WHAT YOU ARE ASKED TO DO:
Check every line of the data for the string "camera" and copy the ones that have it.

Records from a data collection
========================================
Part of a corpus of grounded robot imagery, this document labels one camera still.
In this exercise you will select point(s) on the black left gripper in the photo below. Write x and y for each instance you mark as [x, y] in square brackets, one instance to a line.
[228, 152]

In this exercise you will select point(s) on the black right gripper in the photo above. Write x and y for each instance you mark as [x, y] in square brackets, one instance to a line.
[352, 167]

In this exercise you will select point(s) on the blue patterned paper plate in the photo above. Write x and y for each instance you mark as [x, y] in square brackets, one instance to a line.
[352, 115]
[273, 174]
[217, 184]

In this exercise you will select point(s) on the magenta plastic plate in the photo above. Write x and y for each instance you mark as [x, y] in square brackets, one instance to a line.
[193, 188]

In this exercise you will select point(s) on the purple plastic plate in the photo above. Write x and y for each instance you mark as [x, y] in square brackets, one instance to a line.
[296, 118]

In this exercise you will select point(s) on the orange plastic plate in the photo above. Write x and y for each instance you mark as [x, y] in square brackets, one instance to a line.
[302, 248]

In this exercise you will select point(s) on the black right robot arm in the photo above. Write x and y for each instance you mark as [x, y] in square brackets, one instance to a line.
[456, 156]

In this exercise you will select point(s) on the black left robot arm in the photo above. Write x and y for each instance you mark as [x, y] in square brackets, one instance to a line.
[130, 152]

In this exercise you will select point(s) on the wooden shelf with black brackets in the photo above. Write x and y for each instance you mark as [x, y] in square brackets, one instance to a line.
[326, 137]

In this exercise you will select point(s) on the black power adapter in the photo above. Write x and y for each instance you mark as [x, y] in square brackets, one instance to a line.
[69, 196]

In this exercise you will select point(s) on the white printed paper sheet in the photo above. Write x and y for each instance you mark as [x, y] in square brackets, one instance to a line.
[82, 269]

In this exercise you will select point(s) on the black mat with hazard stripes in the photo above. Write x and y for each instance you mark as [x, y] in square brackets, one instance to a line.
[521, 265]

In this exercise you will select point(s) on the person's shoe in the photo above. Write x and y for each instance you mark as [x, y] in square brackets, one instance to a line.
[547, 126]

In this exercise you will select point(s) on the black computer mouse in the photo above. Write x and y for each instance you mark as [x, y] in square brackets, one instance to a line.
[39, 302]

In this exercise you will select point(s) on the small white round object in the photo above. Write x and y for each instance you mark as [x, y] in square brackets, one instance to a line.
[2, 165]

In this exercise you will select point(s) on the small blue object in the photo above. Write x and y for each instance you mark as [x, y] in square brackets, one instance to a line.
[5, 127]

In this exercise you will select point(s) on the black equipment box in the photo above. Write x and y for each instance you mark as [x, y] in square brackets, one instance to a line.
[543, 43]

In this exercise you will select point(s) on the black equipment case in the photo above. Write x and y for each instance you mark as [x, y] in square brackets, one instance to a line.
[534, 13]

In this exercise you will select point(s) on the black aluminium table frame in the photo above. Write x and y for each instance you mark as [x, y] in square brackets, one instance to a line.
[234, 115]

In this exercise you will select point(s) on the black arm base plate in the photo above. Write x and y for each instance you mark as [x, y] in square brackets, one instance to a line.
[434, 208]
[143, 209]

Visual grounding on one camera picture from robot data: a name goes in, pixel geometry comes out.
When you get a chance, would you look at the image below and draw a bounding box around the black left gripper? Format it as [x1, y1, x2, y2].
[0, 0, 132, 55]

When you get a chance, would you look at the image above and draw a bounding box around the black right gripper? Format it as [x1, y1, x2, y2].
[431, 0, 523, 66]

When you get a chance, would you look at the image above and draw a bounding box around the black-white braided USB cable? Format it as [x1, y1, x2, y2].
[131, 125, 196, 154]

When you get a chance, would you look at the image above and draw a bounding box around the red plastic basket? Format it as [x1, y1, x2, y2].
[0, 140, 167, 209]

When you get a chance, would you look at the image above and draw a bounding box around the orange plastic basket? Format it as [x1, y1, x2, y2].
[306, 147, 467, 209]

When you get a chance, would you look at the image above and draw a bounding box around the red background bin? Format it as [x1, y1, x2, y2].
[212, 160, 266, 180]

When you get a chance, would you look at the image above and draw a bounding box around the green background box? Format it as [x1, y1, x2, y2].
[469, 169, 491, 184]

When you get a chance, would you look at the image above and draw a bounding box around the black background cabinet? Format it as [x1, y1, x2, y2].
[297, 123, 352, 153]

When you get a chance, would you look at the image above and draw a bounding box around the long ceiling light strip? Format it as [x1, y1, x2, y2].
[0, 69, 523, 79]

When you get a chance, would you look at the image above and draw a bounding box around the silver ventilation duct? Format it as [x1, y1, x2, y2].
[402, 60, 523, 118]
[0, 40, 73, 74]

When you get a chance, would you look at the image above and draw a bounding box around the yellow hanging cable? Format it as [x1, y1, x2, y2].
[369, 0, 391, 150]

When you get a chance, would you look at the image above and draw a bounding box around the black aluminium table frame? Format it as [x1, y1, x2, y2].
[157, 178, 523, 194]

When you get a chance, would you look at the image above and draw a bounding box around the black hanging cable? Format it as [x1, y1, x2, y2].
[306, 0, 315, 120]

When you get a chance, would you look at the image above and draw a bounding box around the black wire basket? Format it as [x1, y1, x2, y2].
========================================
RESPONSE FOR THIS EXERCISE:
Part of a corpus of grounded robot imagery, this document labels one camera still.
Visual grounding on one camera picture from robot data: a name goes in, pixel geometry comes out.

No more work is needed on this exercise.